Your instructions:
The line containing "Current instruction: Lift" marks the end: quote every line from the start of the records below through it, word for word.

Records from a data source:
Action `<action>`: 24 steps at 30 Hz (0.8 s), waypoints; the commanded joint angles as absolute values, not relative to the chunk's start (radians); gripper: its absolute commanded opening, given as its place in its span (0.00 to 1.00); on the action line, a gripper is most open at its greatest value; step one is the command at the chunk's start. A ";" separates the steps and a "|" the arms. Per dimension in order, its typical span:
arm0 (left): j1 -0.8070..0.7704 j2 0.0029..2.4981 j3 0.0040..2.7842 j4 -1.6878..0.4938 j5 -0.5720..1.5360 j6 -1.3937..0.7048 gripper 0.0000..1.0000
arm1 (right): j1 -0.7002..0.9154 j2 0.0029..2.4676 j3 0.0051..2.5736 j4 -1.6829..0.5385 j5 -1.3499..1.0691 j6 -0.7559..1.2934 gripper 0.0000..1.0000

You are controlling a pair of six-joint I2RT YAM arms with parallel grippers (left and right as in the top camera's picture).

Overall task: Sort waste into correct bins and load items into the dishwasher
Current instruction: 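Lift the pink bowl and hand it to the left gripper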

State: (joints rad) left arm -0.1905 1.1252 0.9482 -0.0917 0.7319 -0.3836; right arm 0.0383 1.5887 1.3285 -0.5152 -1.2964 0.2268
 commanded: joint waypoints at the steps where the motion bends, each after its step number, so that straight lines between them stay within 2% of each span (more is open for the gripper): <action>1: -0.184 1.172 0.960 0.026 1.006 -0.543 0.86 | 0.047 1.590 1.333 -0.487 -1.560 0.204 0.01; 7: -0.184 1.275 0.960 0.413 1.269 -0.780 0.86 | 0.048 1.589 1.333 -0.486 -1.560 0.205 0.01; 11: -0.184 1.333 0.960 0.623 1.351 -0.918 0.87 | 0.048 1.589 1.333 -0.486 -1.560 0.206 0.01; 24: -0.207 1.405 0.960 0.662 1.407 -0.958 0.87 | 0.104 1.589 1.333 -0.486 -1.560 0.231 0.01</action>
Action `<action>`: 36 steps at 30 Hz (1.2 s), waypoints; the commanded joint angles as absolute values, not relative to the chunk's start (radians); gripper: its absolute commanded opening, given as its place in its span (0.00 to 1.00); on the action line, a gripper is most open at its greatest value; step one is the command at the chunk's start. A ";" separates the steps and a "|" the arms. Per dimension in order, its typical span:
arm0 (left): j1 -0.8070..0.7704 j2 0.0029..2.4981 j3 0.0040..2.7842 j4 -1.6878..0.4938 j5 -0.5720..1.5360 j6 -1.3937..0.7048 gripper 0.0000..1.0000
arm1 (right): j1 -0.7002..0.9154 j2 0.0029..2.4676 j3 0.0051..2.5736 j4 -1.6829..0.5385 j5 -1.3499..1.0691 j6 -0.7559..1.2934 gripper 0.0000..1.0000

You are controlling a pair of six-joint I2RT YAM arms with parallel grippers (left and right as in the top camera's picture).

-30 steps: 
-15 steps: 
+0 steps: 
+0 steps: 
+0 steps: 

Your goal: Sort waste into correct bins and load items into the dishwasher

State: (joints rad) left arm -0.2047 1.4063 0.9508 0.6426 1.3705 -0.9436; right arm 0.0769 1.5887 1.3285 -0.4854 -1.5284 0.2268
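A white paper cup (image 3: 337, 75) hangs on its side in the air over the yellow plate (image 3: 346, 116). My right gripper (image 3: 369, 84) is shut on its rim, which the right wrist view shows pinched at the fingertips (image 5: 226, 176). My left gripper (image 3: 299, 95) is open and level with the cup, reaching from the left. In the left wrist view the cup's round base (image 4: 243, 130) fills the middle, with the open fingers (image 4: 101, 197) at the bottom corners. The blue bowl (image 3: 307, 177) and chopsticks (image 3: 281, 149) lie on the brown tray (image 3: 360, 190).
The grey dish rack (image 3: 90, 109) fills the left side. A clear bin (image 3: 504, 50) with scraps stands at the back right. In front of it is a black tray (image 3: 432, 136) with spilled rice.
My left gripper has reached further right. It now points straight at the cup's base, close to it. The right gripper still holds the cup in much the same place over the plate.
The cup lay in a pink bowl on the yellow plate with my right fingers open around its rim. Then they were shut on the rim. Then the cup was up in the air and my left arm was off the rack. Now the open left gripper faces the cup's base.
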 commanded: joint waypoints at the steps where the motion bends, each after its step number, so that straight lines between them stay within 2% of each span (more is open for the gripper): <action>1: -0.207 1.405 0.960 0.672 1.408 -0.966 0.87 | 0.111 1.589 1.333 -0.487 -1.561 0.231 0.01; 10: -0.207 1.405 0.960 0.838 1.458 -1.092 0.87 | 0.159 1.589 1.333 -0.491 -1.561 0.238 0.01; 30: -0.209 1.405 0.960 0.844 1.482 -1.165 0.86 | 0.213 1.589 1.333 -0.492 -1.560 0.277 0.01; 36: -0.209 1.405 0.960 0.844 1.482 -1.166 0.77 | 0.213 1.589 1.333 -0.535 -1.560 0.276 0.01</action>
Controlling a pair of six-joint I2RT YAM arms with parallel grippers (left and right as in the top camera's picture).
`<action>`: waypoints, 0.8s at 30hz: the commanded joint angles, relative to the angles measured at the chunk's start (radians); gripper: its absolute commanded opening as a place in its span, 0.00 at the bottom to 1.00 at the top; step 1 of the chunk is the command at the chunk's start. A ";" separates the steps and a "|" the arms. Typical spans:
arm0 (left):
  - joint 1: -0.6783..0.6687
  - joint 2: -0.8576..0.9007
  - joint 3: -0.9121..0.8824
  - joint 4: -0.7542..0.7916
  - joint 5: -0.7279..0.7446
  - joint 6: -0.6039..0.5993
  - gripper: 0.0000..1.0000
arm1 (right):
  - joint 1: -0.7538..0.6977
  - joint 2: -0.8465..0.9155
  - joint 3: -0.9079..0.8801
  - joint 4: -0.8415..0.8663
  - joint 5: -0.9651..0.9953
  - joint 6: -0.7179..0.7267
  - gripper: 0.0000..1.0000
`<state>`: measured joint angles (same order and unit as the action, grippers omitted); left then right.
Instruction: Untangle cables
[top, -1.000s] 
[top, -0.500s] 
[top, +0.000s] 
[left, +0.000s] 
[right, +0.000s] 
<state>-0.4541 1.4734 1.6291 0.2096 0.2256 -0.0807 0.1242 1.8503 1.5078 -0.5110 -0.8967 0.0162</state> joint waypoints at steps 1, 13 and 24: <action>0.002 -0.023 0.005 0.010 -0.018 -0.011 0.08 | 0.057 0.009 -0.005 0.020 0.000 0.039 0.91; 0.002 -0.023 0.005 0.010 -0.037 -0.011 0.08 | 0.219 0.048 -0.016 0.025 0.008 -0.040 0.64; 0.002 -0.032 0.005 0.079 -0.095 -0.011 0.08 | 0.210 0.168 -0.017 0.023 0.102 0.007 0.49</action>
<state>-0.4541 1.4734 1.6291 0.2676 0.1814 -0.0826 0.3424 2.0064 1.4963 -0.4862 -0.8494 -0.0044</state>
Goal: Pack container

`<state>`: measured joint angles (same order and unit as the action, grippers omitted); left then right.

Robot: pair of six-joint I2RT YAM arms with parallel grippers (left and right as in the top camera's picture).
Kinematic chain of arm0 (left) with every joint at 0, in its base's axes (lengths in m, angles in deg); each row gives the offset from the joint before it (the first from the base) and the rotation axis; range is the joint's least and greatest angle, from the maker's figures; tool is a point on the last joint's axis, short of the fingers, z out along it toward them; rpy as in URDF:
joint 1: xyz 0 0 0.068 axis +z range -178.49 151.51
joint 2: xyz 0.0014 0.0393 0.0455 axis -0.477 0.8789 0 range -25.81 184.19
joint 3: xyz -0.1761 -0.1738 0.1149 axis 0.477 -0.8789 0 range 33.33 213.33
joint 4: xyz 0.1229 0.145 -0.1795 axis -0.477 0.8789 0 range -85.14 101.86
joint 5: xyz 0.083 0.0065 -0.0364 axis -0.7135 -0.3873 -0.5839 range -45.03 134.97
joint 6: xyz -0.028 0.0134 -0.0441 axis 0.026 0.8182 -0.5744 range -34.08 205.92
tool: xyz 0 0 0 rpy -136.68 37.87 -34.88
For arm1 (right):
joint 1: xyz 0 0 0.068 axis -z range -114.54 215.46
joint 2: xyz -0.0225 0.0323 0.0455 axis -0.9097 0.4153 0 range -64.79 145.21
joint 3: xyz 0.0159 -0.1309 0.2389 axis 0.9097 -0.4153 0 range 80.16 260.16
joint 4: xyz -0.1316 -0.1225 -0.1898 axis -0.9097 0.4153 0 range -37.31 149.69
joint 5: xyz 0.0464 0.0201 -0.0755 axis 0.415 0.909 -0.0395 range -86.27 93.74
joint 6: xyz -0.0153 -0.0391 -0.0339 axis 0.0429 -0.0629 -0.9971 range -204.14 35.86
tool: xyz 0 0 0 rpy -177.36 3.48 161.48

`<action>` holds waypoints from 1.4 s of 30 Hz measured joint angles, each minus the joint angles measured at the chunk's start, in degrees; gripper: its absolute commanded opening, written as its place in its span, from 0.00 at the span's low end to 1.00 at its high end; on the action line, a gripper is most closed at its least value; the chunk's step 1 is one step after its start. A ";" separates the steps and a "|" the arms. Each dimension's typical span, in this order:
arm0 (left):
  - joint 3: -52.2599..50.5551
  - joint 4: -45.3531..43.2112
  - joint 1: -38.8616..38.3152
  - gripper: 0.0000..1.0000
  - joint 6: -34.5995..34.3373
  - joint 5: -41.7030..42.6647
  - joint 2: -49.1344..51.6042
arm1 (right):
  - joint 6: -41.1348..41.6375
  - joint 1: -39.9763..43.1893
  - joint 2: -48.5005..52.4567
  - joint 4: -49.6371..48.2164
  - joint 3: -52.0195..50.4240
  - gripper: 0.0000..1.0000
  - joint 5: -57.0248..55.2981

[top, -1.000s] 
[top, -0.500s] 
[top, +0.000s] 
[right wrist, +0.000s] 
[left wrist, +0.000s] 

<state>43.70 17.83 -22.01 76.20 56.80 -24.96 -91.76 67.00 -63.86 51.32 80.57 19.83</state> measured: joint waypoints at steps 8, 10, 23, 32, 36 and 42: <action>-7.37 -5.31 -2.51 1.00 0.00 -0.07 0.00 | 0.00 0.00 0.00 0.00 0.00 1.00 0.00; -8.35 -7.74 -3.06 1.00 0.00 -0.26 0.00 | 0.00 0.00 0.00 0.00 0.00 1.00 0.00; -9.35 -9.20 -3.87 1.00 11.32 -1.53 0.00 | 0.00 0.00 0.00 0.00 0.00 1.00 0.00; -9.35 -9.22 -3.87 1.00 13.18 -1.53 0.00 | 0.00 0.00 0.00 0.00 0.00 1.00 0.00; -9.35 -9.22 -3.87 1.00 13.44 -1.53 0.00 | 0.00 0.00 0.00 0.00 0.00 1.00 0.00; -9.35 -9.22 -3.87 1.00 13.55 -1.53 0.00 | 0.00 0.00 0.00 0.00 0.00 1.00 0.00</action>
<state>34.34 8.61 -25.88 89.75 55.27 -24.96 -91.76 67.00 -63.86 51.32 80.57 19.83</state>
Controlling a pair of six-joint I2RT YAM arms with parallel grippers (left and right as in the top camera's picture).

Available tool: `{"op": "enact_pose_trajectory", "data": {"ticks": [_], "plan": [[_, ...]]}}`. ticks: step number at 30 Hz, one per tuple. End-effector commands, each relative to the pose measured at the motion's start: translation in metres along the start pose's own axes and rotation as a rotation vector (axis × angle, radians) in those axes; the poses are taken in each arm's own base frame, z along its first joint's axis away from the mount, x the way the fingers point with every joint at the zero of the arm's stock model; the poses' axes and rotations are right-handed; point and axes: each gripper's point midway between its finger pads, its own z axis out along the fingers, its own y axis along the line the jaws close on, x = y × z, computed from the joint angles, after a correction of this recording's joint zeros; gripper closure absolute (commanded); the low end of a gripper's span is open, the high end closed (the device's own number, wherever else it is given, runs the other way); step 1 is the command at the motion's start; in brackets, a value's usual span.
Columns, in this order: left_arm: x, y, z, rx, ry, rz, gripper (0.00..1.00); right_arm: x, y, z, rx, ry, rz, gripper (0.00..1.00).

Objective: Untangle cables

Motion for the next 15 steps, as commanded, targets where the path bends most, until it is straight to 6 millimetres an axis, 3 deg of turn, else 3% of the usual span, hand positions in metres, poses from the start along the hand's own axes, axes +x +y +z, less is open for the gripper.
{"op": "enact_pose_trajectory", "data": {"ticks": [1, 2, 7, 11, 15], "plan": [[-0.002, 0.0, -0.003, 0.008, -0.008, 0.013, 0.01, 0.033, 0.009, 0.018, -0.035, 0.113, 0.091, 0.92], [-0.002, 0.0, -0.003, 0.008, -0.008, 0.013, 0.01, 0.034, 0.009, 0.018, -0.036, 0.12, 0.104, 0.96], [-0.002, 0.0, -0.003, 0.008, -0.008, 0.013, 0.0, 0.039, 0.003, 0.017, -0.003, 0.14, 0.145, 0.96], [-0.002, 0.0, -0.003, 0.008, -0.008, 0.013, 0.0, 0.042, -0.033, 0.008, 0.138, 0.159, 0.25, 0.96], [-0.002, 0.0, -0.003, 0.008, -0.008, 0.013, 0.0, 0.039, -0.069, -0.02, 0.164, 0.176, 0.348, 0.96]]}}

Exercise output:
Action `<action>`: 24 steps at 30 Hz (0.8 s), waypoints; the commanded joint angles as absolute values, not relative to the chunk's start (radians); gripper: its absolute commanded opening, given as its place in its span (0.00 to 1.00); on the action line, a gripper is most open at its greatest value; step one is the command at the chunk's start. A ";" separates the steps and a "|" the arms. Per dimension in order, its typical span:
arm0 (left): j1 -0.8070..0.7704 j2 0.0029..2.4981 j3 0.0040..2.7842 j4 -1.6878..0.4938 j5 -0.5720..1.5360 j6 -1.3937..0.7048 gripper 0.0000..1.0000
arm1 (right): j1 -0.7002..0.9154 j2 0.0029..2.4676 j3 0.0051..2.5736 j4 -1.6829..0.5385 j5 -1.3499..1.0691 j6 -0.7559..1.2934 gripper 0.0000..1.0000

You are controlling a pair of six-joint I2RT YAM arms with parallel grippers (left and right as in the top camera's picture).

Overall task: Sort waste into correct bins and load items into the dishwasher
Current instruction: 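Lift the pink bowl and hand it to the left gripper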

The output contains nothing further.